Discussion
Guidelines state that revascularization should be considered in late presenting MI’s with high grade AV blocks (1), but clear recommendations for PCI time in these situations are lacking. Studies focusing on outcomes in these situations are limited with complete heart block being a bad prognostic marker even in the primary PCI era (2). In a retrospective study looking at AV block recovery following late PCI in inferior wall MI with high grade AV blocks (82% of them had CAVB), a median time to PCI of 4 days resulted in complete recovery of 1:1 AV conduction for all patients at discharge (3).
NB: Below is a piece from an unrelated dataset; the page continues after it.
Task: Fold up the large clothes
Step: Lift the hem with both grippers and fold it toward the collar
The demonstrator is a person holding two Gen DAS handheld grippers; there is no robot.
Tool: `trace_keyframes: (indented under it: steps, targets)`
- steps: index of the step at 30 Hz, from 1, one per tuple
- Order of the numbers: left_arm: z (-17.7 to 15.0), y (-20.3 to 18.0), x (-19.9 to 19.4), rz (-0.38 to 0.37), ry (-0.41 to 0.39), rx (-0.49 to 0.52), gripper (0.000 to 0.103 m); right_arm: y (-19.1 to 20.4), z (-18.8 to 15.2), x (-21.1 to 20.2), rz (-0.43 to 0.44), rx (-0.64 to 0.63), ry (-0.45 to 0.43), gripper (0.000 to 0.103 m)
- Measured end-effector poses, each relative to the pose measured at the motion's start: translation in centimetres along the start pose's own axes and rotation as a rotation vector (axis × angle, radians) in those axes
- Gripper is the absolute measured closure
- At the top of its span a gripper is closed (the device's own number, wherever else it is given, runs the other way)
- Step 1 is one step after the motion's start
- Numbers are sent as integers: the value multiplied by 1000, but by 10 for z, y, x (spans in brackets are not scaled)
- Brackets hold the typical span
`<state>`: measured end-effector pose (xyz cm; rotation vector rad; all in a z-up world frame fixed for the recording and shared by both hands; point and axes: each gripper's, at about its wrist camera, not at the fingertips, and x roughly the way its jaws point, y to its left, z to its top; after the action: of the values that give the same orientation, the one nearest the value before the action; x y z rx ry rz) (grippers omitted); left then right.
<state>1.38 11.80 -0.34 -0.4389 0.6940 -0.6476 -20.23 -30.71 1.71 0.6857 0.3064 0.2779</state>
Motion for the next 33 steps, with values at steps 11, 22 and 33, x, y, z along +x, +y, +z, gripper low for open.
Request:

A similar case report by Liang et al (4) suggested that late coronary intervention in a patient presenting with IWMI complicated by complete heart block avoided a potential permanent pacemaker implant. However, In this case the AV block developed after presenting late to the hospital and complete revascularization was achieved within a short span of developing the conduction block.
The AV node tissue has been described as resistant to permanent damage due to its high intracellular glycogen content (5), unique blood supply involving adjacent septal perforators, and ability to absorb oxygen and nutrients from the neighbouring venous sinusoids (6). Conduction system abnormalities in acute posterior-inferior infarction are hence usually transient. However, it has been observed that those with persistence of such disturbance have more extensive damage to the conduction system involving the proximal as well as distal areas (7). It is in this group of patients with persistent high-grade AV blocks that revascularization, even if late, may result in good outcomes.